- WORK REQUIRED -
Your task is to restate the data word for word.

- SOURCE MATERIAL -
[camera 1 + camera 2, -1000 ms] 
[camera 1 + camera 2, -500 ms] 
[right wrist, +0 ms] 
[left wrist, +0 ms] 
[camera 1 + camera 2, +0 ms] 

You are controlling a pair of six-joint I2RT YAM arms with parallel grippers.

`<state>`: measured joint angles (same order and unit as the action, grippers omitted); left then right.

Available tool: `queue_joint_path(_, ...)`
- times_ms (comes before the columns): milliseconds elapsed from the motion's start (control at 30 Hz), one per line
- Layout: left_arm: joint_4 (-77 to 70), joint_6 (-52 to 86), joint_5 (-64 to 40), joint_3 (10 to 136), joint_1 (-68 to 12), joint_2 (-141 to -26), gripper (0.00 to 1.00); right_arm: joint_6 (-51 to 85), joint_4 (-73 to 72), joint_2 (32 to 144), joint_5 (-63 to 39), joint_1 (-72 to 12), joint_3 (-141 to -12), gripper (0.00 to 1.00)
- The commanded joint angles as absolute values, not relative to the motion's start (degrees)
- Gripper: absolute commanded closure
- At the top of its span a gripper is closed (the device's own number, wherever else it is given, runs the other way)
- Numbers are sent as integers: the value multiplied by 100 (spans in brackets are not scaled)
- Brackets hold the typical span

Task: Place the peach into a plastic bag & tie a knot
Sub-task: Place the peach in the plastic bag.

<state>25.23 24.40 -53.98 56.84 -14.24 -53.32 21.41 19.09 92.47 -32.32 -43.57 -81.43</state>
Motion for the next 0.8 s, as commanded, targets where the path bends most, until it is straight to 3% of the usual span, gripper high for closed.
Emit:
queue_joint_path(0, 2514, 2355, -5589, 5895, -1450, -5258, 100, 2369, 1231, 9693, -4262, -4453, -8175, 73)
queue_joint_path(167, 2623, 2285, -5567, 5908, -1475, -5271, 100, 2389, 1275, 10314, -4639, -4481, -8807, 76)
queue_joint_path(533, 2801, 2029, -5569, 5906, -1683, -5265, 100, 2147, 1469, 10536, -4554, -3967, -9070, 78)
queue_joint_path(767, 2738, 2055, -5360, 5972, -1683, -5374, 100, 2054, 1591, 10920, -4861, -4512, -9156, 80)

- YOUR SOLUTION -
[camera 1 + camera 2, -1000 ms] 
[camera 1 + camera 2, -500 ms] 
[right wrist, +0 ms] 
[left wrist, +0 ms] 
[camera 1 + camera 2, +0 ms] 

You are controlling a pair of six-joint I2RT YAM arms with parallel grippers.

`<state>`: measured joint angles (same order and unit as the action, grippers omitted); left then right.

Available tool: `queue_joint_path(_, ...)`
- times_ms (comes before the columns): milliseconds elapsed from the motion's start (control at 30 Hz), one per line
- Layout: left_arm: joint_4 (-77 to 70), joint_6 (-52 to 86), joint_5 (-64 to 40), joint_3 (10 to 136), joint_1 (-68 to 12), joint_2 (-141 to -26), gripper (0.00 to 1.00); right_arm: joint_6 (-51 to 85), joint_4 (-73 to 72), joint_2 (32 to 144), joint_5 (-63 to 39), joint_1 (-72 to 12), joint_3 (-141 to -12), gripper (0.00 to 1.00)
- The commanded joint angles as absolute values, not relative to the motion's start (degrees)
- Gripper: absolute commanded closure
- At the top of its span a gripper is closed (the device's own number, wherever else it is given, runs the other way)
- Numbers are sent as integers: the value multiplied by 100 (spans in brackets are not scaled)
- Brackets hold the typical span

Task: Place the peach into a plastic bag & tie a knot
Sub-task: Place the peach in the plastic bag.

<state>25.23 24.40 -53.98 56.84 -14.24 -53.32 21.41 19.09 92.47 -32.32 -43.57 -81.43</state>
Motion for the next 0.8 s, as commanded, targets where the path bends most, until it is straight to 3% of the usual span, gripper high for closed.
Emit:
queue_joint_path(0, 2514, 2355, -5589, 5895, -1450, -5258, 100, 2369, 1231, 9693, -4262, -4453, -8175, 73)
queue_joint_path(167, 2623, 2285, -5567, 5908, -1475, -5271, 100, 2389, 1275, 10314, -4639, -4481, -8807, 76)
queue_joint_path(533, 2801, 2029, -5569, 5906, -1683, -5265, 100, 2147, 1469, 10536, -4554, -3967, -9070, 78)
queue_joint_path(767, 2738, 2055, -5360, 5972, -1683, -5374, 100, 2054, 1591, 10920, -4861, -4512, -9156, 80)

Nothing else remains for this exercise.